Liang, X., Wayne State University
Wang, A., Wayne State University
Tang, H., Wayne State University
Cao, T., Wayne State University
Katherine, K., Wayne State University
Zhou, Y., Wayne State University
Mcallister II, J. P., Wayne State University
Salley, S. O., Wayne State University
Ng, K. Y. S., Wayne State University

Infection continues to be one of the major complications of cerebrospinal fluid shunting procedures. Treatment of CSF shunts with antimicrobial agents has shown great potential for preventing shunt infections. The development of an antibiotic-impregnated silicone catheter yielded excellent results in infection prevention and treatment in vitro as well as in vivo. The commercially available CODMAN BACTISEAL catheter, loaded with 0.15% clindamycin and 0.054% rifampicin, slowly releases these antibiotics, providing protection against bacterial colonization for up to 28 days. In this study, four implanted CODMAN BACTISEAL ? catheters (supplied by Michigan Children's Hospital, Codman, Johnson & Johnson, Boston, MA) , used for the treatment of hydrocephalus patients, were studied with the scanning electron microscopy (SEM). More drug crystals were observed on external surfaces of catheter than those on lumen surfaces.
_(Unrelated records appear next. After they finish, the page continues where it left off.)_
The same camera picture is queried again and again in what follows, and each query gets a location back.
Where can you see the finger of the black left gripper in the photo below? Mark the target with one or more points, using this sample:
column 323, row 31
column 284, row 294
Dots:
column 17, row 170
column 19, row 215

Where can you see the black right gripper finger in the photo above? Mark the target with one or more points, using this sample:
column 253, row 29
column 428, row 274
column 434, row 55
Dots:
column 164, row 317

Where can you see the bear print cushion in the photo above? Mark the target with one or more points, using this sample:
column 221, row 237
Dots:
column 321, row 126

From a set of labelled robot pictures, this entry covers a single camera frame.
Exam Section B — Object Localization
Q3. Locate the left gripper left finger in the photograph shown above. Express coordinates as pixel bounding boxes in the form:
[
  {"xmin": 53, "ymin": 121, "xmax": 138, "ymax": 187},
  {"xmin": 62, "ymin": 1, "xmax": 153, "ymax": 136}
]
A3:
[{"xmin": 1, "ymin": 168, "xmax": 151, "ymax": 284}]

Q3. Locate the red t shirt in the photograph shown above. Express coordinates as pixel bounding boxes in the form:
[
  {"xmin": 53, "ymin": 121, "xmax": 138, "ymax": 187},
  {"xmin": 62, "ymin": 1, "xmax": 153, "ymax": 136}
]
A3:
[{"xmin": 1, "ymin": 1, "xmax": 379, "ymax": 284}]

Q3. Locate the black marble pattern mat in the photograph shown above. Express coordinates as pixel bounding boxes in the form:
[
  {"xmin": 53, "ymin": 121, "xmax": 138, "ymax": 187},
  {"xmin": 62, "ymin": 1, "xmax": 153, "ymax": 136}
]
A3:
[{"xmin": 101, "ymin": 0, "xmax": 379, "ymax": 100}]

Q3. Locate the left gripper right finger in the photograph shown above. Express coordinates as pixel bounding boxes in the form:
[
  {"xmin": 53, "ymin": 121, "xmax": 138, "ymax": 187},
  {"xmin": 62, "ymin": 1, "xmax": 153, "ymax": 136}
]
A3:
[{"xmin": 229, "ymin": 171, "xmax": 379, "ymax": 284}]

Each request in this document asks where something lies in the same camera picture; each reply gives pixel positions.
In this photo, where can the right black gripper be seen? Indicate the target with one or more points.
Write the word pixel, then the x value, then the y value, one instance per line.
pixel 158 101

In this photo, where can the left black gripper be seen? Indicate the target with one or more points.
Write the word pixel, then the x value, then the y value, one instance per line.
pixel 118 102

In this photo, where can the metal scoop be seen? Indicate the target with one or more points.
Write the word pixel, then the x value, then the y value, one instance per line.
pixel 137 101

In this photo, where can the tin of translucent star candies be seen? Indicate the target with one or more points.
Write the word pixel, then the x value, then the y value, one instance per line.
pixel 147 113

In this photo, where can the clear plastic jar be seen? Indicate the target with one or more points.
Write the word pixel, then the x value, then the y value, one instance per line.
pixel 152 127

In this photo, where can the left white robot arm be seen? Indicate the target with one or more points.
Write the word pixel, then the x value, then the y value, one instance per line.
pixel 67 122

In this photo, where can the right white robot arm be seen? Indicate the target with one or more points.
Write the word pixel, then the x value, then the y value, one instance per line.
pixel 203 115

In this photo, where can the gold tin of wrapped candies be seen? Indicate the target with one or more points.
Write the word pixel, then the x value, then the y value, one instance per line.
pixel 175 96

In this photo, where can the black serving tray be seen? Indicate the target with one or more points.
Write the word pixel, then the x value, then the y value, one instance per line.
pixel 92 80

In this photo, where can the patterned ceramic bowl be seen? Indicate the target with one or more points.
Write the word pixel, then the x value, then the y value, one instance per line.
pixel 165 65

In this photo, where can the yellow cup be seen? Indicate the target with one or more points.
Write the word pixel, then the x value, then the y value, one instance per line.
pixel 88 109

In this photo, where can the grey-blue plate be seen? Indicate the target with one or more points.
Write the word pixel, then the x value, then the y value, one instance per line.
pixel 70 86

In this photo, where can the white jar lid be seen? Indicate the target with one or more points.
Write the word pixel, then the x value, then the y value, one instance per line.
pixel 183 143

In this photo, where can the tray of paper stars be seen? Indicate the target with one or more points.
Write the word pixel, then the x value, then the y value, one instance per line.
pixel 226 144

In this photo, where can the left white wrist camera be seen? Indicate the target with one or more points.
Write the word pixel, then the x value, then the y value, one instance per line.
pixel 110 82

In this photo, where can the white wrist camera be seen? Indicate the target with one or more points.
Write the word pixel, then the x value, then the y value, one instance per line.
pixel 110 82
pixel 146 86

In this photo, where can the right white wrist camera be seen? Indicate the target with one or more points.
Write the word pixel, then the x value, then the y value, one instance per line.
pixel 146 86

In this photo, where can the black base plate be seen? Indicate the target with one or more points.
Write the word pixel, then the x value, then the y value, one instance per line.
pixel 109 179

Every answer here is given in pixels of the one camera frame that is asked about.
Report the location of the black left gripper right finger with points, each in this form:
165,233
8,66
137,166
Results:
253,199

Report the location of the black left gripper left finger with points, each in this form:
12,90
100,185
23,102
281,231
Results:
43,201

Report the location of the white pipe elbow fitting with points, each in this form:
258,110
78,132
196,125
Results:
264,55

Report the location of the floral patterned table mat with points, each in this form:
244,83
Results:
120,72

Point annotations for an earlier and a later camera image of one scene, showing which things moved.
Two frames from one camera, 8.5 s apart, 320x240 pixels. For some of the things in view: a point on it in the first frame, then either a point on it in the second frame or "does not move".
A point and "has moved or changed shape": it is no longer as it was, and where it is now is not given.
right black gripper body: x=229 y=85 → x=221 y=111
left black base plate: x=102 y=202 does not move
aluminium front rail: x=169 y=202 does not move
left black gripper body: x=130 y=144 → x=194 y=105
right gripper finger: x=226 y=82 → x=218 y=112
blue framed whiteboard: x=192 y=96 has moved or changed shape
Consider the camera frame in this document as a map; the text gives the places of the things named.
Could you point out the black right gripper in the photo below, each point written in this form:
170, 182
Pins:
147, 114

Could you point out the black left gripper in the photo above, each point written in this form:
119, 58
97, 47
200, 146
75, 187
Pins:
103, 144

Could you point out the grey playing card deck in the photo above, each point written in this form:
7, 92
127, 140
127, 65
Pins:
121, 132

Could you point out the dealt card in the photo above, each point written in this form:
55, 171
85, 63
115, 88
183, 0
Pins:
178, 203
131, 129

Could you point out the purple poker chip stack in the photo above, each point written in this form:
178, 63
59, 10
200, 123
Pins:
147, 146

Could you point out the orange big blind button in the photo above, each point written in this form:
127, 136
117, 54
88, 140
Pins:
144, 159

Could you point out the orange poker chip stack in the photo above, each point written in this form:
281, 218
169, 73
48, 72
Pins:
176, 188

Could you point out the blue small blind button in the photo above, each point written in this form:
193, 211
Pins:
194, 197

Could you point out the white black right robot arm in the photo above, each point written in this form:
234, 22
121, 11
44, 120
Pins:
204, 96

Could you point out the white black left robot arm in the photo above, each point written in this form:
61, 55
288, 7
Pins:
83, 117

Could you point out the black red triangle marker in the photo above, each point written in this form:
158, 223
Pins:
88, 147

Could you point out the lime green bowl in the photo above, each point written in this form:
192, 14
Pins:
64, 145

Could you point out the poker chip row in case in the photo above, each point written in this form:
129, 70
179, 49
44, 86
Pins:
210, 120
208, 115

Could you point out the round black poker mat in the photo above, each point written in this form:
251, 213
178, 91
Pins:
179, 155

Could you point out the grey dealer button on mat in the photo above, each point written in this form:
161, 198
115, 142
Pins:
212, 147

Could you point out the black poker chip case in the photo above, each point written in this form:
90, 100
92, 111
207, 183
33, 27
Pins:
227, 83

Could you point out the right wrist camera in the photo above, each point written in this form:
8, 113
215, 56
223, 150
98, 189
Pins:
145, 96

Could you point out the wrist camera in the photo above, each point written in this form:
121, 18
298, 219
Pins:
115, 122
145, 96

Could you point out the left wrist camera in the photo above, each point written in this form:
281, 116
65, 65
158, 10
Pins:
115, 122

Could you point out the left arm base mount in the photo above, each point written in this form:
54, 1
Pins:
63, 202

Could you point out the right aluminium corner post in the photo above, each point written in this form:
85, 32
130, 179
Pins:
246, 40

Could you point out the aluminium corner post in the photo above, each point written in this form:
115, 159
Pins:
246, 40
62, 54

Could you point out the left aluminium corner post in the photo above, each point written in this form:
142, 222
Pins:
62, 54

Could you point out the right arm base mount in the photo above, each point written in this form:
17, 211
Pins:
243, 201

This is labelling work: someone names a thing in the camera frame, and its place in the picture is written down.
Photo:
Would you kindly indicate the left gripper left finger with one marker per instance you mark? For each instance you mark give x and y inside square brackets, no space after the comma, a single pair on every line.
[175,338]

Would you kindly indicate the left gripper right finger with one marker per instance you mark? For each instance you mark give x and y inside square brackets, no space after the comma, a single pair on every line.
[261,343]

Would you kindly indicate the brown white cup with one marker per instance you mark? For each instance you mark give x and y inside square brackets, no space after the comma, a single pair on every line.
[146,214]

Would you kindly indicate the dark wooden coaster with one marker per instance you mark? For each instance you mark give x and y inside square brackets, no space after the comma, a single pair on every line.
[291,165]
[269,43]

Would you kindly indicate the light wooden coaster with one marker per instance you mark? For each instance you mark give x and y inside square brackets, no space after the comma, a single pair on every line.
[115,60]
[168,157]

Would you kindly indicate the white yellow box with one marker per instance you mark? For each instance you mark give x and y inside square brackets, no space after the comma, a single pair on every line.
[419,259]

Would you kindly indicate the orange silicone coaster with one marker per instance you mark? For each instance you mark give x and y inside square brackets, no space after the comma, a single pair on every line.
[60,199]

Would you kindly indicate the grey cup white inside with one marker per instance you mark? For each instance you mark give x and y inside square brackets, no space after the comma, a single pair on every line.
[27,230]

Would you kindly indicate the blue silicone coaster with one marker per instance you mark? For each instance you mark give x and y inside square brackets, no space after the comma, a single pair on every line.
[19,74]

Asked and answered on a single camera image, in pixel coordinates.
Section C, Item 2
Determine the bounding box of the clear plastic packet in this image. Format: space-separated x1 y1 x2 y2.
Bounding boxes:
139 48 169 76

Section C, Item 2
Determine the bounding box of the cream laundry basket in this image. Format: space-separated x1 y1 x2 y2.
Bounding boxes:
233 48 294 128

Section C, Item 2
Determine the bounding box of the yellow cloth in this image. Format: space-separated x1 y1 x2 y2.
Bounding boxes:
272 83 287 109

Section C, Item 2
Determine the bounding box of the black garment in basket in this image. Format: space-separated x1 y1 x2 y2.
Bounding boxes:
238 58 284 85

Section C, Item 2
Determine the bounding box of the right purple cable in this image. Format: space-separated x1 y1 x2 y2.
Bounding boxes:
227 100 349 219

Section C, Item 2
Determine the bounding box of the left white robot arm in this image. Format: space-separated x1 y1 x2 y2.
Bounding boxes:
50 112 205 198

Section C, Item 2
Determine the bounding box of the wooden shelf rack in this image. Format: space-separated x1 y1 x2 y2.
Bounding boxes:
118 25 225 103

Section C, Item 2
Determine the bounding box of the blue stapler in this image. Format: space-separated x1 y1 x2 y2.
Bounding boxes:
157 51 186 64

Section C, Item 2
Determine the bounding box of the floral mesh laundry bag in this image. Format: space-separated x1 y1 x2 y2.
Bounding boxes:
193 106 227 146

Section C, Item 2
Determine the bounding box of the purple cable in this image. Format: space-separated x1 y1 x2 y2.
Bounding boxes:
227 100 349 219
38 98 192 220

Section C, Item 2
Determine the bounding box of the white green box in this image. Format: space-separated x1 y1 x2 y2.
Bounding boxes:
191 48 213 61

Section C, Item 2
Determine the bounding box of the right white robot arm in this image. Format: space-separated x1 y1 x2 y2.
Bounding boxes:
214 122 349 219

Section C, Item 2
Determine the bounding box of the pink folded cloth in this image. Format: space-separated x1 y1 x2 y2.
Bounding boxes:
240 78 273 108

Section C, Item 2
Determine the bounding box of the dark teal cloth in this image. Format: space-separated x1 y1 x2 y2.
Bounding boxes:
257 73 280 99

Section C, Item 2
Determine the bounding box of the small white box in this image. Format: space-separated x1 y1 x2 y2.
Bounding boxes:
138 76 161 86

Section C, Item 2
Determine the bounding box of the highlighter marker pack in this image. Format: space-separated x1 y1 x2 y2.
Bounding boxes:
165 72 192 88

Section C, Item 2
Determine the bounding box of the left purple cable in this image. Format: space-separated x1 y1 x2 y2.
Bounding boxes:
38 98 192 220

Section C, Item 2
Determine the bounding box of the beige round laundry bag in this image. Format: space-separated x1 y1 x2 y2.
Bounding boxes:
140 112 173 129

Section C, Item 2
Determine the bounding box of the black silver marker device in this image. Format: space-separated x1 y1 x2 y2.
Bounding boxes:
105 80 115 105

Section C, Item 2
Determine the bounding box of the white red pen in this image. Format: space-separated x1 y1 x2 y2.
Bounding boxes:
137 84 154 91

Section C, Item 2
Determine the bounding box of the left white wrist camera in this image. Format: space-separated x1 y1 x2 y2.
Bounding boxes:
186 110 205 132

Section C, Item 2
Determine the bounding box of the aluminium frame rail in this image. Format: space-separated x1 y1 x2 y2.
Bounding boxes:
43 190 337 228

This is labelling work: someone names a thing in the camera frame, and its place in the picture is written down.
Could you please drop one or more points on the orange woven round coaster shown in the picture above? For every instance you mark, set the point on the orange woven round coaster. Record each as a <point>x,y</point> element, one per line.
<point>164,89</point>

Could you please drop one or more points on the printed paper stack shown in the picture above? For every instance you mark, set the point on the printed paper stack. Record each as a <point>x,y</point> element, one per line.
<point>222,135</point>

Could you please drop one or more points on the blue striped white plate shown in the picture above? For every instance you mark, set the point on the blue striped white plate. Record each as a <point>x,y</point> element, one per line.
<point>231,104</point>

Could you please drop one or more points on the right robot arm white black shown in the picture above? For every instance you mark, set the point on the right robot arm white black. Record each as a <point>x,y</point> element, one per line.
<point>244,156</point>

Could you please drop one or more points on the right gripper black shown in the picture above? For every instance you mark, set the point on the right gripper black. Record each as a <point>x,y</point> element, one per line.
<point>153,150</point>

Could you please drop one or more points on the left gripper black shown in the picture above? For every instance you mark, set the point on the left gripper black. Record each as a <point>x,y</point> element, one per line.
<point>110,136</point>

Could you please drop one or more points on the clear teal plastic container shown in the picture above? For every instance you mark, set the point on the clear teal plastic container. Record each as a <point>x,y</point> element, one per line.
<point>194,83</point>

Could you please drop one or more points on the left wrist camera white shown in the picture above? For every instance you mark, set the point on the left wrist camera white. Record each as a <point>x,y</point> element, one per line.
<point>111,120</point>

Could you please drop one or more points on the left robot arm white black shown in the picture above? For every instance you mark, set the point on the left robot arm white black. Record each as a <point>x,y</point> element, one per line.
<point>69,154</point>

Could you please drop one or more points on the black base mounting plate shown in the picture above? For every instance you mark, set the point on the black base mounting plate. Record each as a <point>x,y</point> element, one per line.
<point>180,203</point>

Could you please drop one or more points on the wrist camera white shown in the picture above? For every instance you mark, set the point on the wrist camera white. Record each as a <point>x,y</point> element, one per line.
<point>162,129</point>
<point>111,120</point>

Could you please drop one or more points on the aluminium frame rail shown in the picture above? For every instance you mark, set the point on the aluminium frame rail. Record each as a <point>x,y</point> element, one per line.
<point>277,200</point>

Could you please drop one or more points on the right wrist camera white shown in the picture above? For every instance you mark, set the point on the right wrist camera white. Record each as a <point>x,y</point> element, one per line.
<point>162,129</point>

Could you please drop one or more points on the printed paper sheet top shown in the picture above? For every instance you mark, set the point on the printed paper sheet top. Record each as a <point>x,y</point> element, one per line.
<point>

Crystal structure and irregular holes were observed on drainage holes and the external and internal surfaces. S. epidermidis adhesion on infected catheter was found. The clues about the nature of implanted shunt physical morphology are used to correlate with the most common causes leading to the malfunction and infection of the shunt. Moreover, the silicone surface has been modified with biopolymers (heparin and hyaluronan) and selfassembled monolayers (octadecyltrichlorosilane-OTS and fluoroalkylsilane -FAS) to investigate the effect of polymer coating to minimize bacterial infection (S. epidermidis) and cell adhesion (astrocyte and choroid plexus). It was found that FAS surfaces significantly reduced cell proliferation and bacterial adhesion. Silicone shunts coated with self-assembled monolayers may be suitable for future clinical applications to improve the treatment of hydrocephalus.